Could YUM’s International business help offset problems in China?

It has been heavily reported that YUM’s most important division, the China division has had some major difficulties in recent times, due to doubts about the quality of its chicken as well as a a more general aviation flu panic. Combined with falling growth in the Chinese economic growth rate sales and profits have been hit hard.

The question is can YUM’s second most profitable division, Yum Restaurants International (YRI), pick up some of the slack? The company has recently published a presentation so I’m going to try and analyse some of the numbers.

YRI is the division that comprises all of YUM’s restaurants outside the USA, China and India. In 2012 it accounted for 30% of YUM’s profits compared to 42% for China and 28% for the USA. It is a massive division with over 14,600 restaurants in over 120 countries serving 60% of the world’s population. They have a mix of company owned and franchised stores, but the majority of stores are franchised, with franchise receipts of around $1bilion expected in 2013. There is a wide geographic split with Asia accounting for 28% of franchise fee’s The Americas and Europe both accounting for 20%, The middle East and Africa accounts for 16% and Australia accounts for 12%.

There are 4 restaurant chains that are operated by YRI, these are; KFC which is active in 114 countries, Pizza Hut Delivery which is active in 64 countries, Pizza Hut Dine-in which is active in 81 countries and Taco Bell which is active in 26 countries.

Despite the big numbers the company believes that there is a massive growth potential. They division operates 11 restaurants per million people in developed countries and just 2 per 1 million in emerging countries. This compares to 58 restaurants per 1 million people in the USA. It is in fact the emerging markets that provide the best returns with 6,906 restaurants in emerging markets generating profit of $355 million. The profits from developed countries were higher at $360 million but they needed 7,720 restaurants to achieve that. Same store sale growth in 2012 was 7% for emerging markets and just 1% for developed markets and average equity margins in emerging markets were 17% compared to 11% for developed markets. All these figures relate to a 16% CAGR in operating profit between 2010 and 2012 of 16% for emerging markets and 5% for developed markets.
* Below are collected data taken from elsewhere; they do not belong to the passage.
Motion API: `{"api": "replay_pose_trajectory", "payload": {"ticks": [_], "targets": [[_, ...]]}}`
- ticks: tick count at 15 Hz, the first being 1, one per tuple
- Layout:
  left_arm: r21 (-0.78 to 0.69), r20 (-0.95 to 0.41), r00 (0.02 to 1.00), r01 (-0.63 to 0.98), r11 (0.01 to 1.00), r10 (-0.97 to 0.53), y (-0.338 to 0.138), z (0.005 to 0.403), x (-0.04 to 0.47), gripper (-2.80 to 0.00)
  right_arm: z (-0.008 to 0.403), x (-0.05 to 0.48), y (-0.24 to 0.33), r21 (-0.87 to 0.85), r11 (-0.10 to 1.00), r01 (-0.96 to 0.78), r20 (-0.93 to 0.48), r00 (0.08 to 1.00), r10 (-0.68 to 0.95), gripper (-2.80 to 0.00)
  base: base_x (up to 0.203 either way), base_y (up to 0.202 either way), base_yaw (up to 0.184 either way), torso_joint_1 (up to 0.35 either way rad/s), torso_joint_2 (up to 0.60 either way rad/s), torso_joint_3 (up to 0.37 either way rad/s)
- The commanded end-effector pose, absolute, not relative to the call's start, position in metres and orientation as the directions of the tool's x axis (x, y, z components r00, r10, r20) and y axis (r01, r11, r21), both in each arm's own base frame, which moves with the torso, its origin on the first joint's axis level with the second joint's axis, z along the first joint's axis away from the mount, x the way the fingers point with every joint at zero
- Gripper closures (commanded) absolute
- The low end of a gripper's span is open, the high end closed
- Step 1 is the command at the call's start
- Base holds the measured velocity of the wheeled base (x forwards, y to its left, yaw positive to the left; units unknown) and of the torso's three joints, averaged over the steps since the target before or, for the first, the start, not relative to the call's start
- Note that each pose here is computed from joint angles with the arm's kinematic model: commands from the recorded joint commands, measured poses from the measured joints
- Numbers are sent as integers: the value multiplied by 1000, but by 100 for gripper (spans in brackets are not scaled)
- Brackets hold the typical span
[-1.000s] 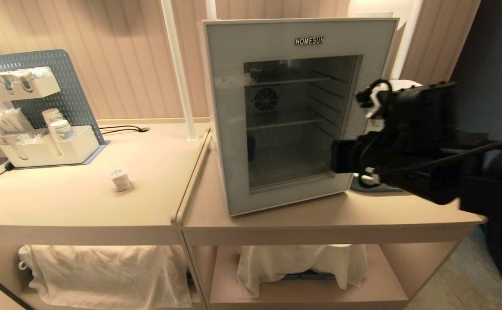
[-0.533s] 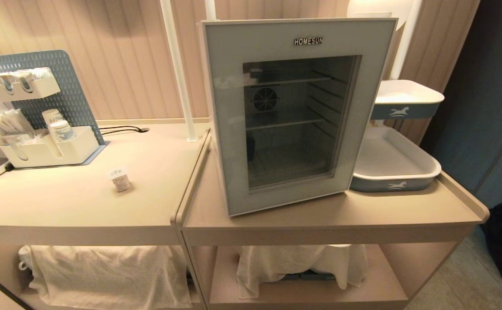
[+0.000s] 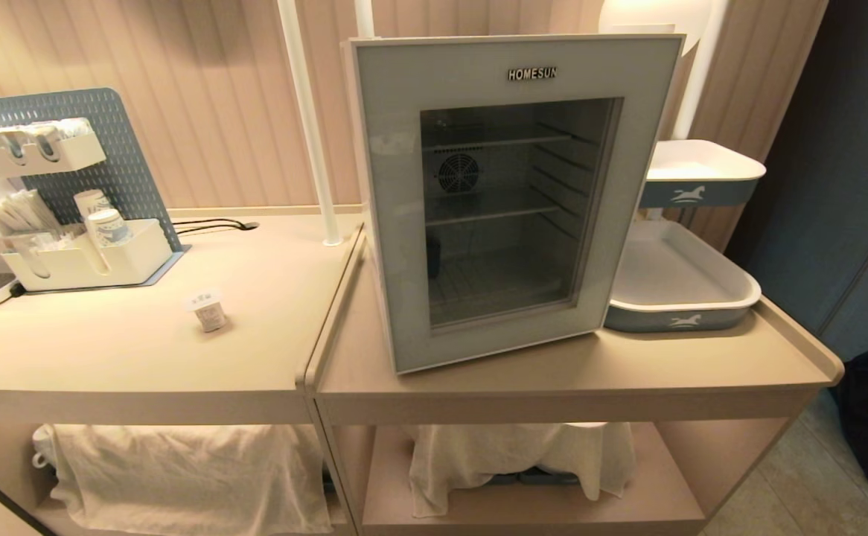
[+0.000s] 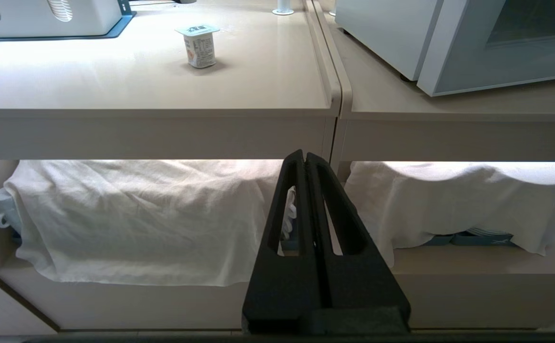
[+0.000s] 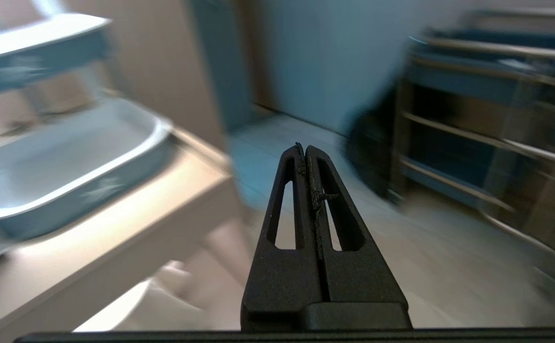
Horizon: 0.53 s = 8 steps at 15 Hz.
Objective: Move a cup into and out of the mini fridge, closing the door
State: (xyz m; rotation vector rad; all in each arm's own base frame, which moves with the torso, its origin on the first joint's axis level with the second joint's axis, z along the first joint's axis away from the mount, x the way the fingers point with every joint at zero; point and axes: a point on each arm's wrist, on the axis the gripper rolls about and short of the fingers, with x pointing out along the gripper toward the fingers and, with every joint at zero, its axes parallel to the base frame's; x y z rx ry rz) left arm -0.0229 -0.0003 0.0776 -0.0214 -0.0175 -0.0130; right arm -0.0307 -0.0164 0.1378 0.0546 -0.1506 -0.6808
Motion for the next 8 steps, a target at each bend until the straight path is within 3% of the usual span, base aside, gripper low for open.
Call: {"api": "replay_pose_trajectory", "payload": {"ticks": [1, 3, 5, 8], "targets": [[-21, 18, 1000, 14, 1000, -14, 0, 78, -23, 0, 105, -31, -8, 13, 958, 286, 203, 937, -283, 0, 0, 0, 0, 0, 0, 0], [-21, 18, 1000, 13, 1000, -12, 0, 78, -23, 0, 91, -26, 0, -118, 993, 1, 114, 993, 12, 0, 0, 0, 0, 0, 0, 0], [-21, 18, 1000, 13, 1000, -12, 0, 78, -23, 0, 79, -25, 0, -180, 983, -35, -17, 999, 32, 0, 0, 0, 0, 0, 0, 0], [-18, 18, 1000, 13, 1000, -12, 0, 78, -23, 0, 79, -25, 0, -211, 976, -52, -61, 997, 40, 0, 0, 0, 0, 0, 0, 0]]}}
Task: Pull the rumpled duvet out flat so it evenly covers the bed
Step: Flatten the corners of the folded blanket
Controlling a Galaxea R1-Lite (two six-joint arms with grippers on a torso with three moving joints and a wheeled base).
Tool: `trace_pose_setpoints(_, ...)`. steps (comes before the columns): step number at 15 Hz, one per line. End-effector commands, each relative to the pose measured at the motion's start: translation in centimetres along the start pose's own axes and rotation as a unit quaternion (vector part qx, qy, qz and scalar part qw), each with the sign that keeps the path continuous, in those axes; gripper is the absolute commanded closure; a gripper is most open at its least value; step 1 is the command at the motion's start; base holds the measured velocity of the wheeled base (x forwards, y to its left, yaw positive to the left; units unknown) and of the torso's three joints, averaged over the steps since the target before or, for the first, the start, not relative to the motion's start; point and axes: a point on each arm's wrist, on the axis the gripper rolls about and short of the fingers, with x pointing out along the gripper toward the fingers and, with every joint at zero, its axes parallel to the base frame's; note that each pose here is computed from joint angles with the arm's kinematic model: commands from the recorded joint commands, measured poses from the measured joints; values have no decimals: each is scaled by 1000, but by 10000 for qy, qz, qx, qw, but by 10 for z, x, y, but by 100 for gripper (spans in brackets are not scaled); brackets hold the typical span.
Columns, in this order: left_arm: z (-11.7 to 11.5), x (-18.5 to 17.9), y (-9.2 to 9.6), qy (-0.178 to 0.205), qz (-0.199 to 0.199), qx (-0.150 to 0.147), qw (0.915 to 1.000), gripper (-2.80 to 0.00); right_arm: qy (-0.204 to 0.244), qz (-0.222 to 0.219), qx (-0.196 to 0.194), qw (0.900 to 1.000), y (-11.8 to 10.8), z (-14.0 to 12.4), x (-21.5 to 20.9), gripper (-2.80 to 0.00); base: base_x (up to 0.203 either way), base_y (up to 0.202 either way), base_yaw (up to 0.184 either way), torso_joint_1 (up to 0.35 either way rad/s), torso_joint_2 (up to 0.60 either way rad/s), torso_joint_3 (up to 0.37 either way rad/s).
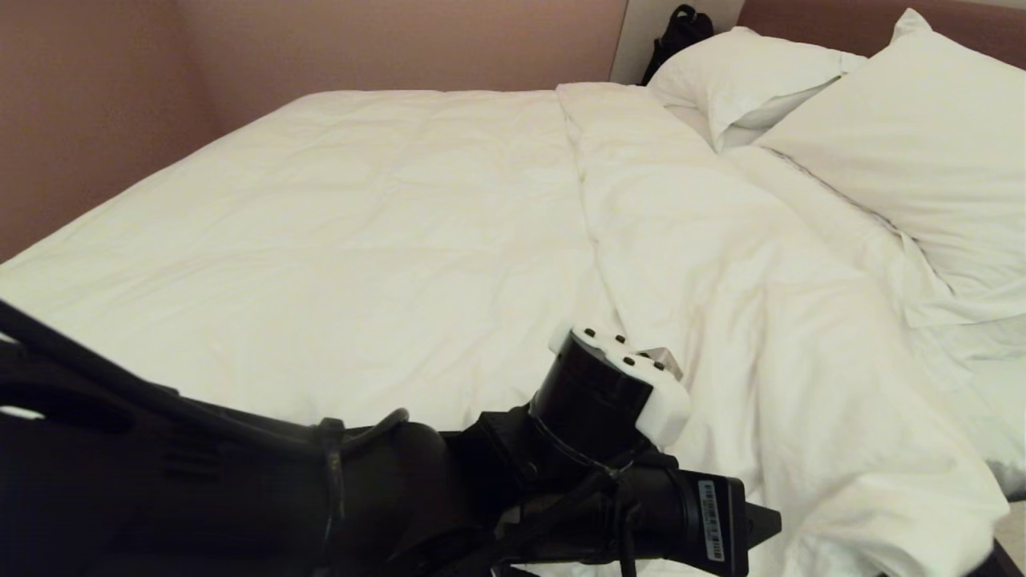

The company is using these figures to drive company investment in emerging markets. In 2007 the company operated as equity owner around 2,000 restaurants with 70% in developed countries and 30% in emerging countries. In 2012 the total amount of equity restaurants had been reduced to 1,180, mainly be refranchising in developed markets, however the mix had changed to 60% developed and 40% emerging. Over the next 3-5 years the company aims to grow the amount of equity units with 605in merging and 40% in developed markets.

So how has all the growth translated into profits? Over the last 7 years, despite the global economic conditions the division has achieved a CAGR profit rate of 10%, translating into $715million of profits in 2012. The division should expect at least the same growth rate over the medium term.
Over the longer term the company has the opportunity to substantially grow profits as the markets are nowhere near saturation. In Asia 5 countries (Malaysia, Thailand, Indonesia, Japan and Korea) provide nearly 70% of all Asian profits. This means that there are big countries such as Bangladesh, Pakistan, Vietnam, etc who could step up and grow the business.

In Europe there is only one big profit driver and that is the UK who account for nearly 60% of European profits. Imagine the potential if YUM can replicate the UK performance in Germany, France and other European countries.

In the Americas, Mexico and Canada account for nearly half of all profits and in Africa and the Middle East the same level is achieved by just one country, South Africa

YUM specifically highlighted Africa in their presentation as an example of the growth potential. In 2010 YRI was operating in 10 African countries in 2013 this had been increased to 18 countries, with another 11 countries expected to be added in the short term.

The predicted economic growth on the continent should be a great driver for YRI over the coming years. In 2020 the GDP is expected to £2.6 trillion with a workforce of 504million compared to $1.7 trillion and 382millrion respectively today.

The continent is also home to some massive cities with big consumption. In 2020 New Delhi in India is expected to have consumption of $52 billion. In Africa Cairo is expected to have $72 billion, Johannesburg $57 billion Cape Town and Lagos $35 billion and $34billion respectively.

Over the short term I don’t think YRI can make up the shortfall from the China division, although its performance will certainly be a bonus. However over the longer term this division has the potential to grow significantly and that is one of the reasons I continue to hold YUM shares despite the recent news flow from China.